Stored items from a collection
::::

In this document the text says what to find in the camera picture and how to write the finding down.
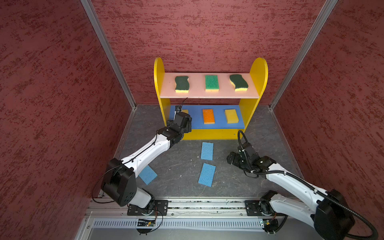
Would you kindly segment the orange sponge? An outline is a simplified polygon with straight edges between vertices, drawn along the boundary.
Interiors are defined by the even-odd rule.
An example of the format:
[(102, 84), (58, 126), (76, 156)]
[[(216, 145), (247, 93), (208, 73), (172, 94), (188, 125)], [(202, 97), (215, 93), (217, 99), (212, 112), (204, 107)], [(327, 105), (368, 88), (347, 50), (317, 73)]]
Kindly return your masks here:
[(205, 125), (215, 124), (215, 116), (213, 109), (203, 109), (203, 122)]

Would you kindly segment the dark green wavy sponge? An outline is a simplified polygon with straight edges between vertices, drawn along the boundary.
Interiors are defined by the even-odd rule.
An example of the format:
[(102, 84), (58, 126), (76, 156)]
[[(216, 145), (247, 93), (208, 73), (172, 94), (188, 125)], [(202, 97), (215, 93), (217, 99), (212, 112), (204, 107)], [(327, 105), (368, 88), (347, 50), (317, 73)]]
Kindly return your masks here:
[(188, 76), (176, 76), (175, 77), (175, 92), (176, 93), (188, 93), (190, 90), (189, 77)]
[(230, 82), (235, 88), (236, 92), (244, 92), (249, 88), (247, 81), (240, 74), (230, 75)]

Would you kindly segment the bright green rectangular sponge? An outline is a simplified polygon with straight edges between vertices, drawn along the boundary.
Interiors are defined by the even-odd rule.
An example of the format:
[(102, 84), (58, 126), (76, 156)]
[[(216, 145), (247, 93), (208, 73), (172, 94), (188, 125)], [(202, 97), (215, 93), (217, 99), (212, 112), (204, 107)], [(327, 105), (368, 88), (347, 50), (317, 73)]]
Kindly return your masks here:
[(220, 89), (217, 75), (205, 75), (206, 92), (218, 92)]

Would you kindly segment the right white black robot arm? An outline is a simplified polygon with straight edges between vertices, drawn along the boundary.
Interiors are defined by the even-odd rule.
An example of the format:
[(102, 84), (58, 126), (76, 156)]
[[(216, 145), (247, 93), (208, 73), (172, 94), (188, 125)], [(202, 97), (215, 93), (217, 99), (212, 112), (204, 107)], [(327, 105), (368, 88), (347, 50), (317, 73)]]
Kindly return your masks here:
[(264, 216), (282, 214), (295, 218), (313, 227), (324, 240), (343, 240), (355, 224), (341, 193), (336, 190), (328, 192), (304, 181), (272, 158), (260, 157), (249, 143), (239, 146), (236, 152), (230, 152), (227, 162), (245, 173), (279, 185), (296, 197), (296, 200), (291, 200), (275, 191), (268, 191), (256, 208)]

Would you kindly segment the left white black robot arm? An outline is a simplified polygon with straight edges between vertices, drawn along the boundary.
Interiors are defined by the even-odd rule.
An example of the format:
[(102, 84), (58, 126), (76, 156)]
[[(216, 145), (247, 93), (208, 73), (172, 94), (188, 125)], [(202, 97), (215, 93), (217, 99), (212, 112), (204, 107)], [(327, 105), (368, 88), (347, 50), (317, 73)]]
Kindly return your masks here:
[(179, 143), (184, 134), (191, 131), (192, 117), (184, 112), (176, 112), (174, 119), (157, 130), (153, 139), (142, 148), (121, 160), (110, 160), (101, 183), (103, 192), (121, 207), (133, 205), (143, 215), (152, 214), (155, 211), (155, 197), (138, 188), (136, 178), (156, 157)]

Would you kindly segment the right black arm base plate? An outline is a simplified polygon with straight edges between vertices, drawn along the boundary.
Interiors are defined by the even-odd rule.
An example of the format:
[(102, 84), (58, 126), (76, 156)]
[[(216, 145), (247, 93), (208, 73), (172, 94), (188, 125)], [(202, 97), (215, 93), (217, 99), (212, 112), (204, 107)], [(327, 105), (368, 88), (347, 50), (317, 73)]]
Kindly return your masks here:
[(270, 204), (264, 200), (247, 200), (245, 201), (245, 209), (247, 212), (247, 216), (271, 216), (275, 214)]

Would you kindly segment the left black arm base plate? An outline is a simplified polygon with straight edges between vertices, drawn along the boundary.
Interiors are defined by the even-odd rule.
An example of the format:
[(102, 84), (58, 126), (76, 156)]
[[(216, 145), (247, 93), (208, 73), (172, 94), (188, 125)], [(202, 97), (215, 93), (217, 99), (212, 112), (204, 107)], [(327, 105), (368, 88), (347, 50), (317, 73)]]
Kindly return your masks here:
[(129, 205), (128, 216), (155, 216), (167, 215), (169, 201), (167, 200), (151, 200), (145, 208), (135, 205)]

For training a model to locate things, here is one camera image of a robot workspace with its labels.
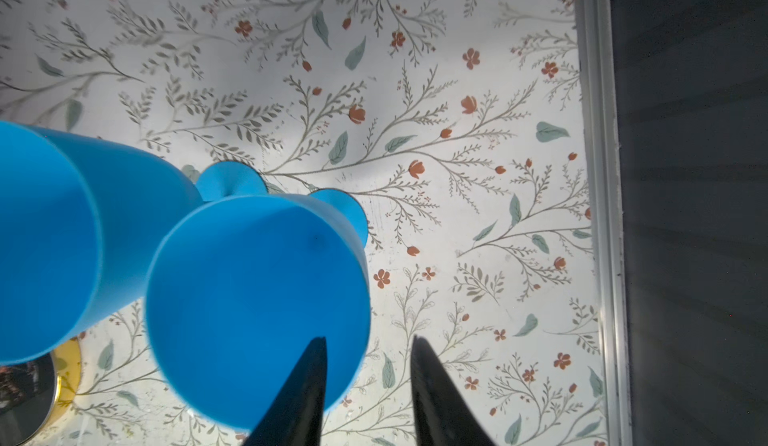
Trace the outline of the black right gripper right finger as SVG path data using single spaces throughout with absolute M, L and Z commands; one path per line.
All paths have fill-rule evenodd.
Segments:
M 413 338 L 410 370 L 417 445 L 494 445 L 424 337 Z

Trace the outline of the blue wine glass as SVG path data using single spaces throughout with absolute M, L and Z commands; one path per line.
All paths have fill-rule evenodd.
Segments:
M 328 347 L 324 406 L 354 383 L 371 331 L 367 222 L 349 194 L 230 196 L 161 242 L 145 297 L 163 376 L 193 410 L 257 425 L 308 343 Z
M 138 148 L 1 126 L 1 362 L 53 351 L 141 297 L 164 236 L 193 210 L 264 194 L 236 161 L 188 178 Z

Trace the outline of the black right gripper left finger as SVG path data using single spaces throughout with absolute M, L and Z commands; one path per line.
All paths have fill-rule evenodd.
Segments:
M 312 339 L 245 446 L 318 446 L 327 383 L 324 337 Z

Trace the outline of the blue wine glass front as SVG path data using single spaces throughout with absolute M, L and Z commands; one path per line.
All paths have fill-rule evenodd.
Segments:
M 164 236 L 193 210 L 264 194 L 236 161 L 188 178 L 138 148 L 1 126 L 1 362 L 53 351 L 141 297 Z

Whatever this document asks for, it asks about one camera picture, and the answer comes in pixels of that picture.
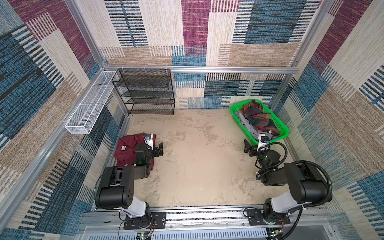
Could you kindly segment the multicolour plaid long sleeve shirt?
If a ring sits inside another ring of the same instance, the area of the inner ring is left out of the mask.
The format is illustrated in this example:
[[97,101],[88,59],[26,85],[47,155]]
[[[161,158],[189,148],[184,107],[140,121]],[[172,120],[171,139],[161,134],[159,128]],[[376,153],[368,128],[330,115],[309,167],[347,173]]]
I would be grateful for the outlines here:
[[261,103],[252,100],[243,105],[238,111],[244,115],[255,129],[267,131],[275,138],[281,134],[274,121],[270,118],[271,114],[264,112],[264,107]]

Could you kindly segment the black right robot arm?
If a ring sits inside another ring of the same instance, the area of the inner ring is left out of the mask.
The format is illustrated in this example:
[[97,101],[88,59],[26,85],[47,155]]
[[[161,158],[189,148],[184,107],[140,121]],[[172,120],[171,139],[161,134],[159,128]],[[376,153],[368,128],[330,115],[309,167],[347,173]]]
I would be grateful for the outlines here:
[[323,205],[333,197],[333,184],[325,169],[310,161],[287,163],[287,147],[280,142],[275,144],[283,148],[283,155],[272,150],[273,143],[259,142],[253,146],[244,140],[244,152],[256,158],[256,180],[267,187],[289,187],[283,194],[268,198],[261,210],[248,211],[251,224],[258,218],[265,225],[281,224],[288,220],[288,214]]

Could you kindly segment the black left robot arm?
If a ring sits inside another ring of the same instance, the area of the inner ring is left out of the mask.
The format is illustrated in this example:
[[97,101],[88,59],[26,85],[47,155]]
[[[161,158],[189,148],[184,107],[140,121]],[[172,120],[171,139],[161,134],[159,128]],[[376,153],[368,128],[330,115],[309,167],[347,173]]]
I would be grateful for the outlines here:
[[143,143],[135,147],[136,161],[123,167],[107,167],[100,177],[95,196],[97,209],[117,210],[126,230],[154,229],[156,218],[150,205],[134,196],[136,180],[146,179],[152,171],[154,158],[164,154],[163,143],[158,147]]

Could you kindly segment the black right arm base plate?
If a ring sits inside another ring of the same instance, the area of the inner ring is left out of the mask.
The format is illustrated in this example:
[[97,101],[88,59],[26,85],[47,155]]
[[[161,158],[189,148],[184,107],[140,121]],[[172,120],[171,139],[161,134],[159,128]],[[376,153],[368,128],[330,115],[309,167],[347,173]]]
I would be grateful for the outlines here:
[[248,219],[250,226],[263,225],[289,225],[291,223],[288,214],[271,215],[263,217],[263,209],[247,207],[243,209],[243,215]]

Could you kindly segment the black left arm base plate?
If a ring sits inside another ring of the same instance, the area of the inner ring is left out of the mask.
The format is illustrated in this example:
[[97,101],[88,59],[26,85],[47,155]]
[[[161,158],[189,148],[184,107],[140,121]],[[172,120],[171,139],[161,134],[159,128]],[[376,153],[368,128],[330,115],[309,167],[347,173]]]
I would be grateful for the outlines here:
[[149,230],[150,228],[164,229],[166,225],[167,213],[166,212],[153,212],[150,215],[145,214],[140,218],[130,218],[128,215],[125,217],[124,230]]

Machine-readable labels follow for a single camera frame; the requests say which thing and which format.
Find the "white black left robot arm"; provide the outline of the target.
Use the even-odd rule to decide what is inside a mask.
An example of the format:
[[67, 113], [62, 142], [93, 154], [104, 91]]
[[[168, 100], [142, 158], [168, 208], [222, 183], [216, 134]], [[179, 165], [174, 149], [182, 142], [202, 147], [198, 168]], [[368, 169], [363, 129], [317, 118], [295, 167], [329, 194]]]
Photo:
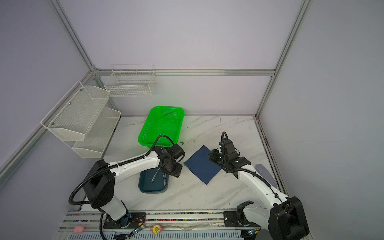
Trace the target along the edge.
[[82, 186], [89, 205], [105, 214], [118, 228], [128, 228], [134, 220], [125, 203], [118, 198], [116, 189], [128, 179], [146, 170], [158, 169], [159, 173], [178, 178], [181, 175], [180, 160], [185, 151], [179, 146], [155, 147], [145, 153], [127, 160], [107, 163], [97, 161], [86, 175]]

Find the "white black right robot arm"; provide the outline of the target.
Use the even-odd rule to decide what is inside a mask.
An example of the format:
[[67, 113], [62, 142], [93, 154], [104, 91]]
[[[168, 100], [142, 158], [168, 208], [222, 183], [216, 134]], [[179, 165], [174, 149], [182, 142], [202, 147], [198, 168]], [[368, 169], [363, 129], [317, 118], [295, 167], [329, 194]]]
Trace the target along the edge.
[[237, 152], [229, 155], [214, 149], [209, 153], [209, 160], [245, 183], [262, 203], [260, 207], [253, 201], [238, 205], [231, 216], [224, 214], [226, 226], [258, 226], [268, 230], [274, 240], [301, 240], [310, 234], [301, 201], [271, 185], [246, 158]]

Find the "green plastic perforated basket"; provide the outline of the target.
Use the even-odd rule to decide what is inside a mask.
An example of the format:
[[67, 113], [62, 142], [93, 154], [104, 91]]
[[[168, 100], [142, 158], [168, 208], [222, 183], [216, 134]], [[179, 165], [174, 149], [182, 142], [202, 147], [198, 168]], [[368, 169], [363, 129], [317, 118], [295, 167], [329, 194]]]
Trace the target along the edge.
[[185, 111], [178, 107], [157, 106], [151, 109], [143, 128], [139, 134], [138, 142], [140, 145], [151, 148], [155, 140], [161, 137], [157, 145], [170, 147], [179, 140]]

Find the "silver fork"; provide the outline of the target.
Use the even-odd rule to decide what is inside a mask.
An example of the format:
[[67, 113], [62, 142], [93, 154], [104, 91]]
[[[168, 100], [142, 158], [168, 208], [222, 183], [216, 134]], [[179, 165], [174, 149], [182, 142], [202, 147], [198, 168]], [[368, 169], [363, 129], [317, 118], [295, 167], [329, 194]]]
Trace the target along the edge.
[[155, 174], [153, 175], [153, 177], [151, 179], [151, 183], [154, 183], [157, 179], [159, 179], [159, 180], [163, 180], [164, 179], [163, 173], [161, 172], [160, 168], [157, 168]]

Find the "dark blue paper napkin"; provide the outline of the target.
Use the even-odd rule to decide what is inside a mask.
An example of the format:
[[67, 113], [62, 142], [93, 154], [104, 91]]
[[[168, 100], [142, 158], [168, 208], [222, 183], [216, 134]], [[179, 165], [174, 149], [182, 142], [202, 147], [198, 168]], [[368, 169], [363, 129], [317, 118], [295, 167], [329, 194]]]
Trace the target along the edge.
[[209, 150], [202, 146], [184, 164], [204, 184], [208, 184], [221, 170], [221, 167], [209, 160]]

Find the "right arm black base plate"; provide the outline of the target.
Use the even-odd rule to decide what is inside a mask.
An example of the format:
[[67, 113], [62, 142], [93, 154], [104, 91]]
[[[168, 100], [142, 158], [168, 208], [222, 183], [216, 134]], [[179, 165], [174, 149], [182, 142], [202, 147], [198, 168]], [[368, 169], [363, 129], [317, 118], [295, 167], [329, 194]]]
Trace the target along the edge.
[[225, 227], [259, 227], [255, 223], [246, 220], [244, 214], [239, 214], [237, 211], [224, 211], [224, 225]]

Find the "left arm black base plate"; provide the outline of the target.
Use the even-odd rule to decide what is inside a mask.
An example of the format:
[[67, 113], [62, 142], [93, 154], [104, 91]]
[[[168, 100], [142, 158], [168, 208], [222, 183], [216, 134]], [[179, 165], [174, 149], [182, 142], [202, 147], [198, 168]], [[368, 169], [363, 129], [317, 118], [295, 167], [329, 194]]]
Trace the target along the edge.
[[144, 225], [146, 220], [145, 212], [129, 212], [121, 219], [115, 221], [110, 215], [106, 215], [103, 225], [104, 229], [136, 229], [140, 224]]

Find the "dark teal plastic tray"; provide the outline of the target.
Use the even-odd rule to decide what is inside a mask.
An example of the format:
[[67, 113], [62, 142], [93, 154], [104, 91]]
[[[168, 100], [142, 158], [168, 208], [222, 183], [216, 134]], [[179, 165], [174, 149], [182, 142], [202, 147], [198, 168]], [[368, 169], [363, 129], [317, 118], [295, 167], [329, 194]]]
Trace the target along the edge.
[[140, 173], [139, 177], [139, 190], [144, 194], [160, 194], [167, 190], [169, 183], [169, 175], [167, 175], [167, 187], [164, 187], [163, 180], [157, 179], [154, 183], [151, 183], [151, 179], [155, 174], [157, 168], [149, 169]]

::::

▶ Work to be completed:
The lines that contain the word "dark" are wanted; copy each of them from the records.

▶ Solution for this exercise:
Would you kindly segment the dark green wavy sponge? An outline is a simplified polygon with straight edges between vertices, drawn along the boundary.
Find the "dark blue paper napkin"; provide the outline of the target.
Find the "dark teal plastic tray"; provide the outline of the target.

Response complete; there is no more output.